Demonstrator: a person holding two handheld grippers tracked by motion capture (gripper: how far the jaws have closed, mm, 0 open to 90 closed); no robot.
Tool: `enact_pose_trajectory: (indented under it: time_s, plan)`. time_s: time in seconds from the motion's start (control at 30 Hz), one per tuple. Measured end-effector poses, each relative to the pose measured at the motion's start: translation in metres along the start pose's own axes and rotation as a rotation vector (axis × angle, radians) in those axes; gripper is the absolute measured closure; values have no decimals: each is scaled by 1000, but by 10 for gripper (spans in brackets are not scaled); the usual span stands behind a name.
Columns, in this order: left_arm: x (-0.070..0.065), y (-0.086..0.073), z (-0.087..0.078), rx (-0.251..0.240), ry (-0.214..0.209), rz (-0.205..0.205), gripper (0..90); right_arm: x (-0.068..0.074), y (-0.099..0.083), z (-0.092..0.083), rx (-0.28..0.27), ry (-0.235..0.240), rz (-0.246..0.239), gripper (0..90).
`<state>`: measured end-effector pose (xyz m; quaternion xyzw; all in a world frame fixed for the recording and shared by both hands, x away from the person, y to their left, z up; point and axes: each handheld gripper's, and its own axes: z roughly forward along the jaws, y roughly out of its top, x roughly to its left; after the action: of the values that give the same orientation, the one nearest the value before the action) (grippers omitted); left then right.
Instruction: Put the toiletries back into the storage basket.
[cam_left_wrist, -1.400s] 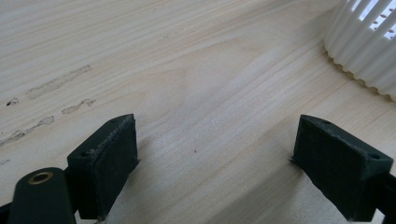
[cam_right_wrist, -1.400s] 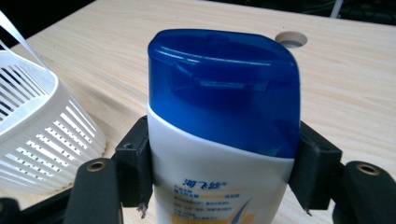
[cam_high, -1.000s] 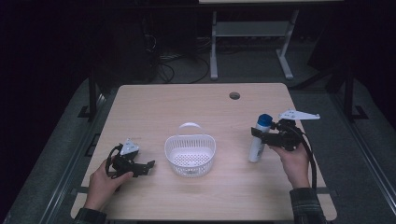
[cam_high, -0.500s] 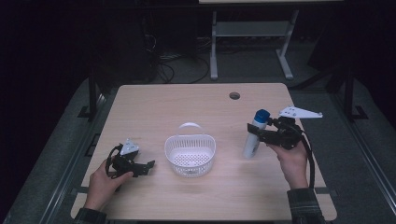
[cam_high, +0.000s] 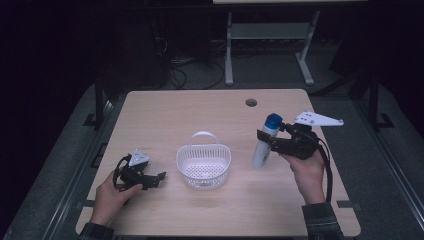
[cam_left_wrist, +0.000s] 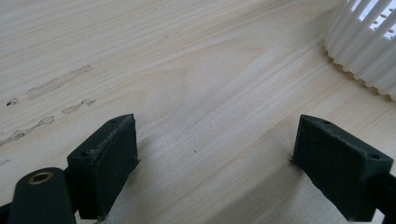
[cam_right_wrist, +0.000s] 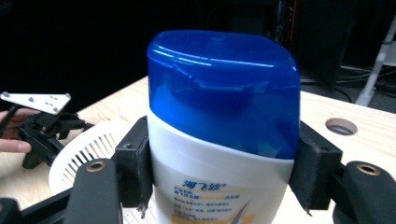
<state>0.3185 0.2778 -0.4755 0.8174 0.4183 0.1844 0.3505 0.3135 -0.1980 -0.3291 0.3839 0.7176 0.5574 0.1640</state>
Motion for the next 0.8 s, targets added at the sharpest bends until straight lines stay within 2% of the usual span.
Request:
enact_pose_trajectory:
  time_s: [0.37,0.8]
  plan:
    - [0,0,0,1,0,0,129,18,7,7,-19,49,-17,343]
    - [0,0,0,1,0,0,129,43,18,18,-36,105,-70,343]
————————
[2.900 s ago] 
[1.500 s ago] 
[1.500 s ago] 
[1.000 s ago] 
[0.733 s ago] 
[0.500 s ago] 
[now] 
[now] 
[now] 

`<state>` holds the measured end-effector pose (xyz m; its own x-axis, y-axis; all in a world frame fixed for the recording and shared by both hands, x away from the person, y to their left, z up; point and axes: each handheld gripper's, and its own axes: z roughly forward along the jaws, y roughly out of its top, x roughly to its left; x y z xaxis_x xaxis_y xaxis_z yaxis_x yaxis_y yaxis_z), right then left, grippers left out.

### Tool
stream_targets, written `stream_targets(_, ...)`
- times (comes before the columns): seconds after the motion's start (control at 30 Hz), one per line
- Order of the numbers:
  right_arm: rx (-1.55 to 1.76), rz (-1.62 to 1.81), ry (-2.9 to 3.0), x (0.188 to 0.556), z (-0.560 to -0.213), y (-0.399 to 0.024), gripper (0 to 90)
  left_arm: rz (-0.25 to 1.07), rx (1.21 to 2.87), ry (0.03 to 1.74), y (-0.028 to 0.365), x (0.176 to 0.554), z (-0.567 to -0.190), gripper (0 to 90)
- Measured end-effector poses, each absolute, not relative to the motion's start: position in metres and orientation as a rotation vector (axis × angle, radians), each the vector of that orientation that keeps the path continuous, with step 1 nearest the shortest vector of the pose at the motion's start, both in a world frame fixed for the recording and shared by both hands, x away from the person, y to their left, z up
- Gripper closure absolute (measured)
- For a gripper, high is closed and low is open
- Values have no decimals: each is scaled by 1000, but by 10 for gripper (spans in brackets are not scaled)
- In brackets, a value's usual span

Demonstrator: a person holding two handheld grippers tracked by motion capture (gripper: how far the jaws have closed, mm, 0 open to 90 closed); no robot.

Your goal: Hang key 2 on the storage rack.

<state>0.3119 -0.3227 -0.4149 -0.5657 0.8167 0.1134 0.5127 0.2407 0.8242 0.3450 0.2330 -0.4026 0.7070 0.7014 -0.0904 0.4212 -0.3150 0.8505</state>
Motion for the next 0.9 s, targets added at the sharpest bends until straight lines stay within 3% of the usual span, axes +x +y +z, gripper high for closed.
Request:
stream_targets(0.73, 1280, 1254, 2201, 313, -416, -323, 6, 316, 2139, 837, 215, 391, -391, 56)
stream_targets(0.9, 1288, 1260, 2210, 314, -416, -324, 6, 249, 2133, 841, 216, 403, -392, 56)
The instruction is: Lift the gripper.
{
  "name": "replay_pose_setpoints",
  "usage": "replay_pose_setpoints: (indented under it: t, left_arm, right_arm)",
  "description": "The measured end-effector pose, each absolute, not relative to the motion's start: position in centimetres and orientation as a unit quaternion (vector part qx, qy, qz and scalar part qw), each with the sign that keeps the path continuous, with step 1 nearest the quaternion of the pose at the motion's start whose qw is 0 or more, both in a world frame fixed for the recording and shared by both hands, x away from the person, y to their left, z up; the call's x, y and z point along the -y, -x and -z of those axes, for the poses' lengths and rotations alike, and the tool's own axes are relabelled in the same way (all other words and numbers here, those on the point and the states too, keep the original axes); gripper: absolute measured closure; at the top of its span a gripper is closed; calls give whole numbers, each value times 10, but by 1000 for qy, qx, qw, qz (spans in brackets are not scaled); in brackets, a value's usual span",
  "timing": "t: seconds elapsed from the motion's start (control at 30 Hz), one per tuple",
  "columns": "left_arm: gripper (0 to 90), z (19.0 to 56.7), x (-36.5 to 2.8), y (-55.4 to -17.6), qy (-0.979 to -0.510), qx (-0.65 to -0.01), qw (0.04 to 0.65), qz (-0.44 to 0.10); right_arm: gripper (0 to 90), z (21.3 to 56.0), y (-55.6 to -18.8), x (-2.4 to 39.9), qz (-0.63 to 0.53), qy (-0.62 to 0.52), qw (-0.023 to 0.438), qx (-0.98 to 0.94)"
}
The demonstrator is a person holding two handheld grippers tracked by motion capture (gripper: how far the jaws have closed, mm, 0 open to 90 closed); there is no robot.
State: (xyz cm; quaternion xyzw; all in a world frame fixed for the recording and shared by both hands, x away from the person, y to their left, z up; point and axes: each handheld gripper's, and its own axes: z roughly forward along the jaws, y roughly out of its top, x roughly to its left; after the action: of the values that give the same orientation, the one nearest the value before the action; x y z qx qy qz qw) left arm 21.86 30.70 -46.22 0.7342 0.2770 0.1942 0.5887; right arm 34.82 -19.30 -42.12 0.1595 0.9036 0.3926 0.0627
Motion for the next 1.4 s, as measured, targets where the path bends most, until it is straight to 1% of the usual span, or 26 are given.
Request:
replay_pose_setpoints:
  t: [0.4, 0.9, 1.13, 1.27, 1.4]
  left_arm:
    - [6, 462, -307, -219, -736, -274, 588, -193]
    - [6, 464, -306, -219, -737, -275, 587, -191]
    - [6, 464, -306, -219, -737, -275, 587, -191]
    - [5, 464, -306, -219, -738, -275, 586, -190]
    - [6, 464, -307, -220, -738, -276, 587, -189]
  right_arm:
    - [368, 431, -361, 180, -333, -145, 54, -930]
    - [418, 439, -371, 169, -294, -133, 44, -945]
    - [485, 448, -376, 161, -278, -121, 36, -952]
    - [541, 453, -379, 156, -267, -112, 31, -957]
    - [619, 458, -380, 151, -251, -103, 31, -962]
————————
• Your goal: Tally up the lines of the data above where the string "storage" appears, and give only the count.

• Task response: 2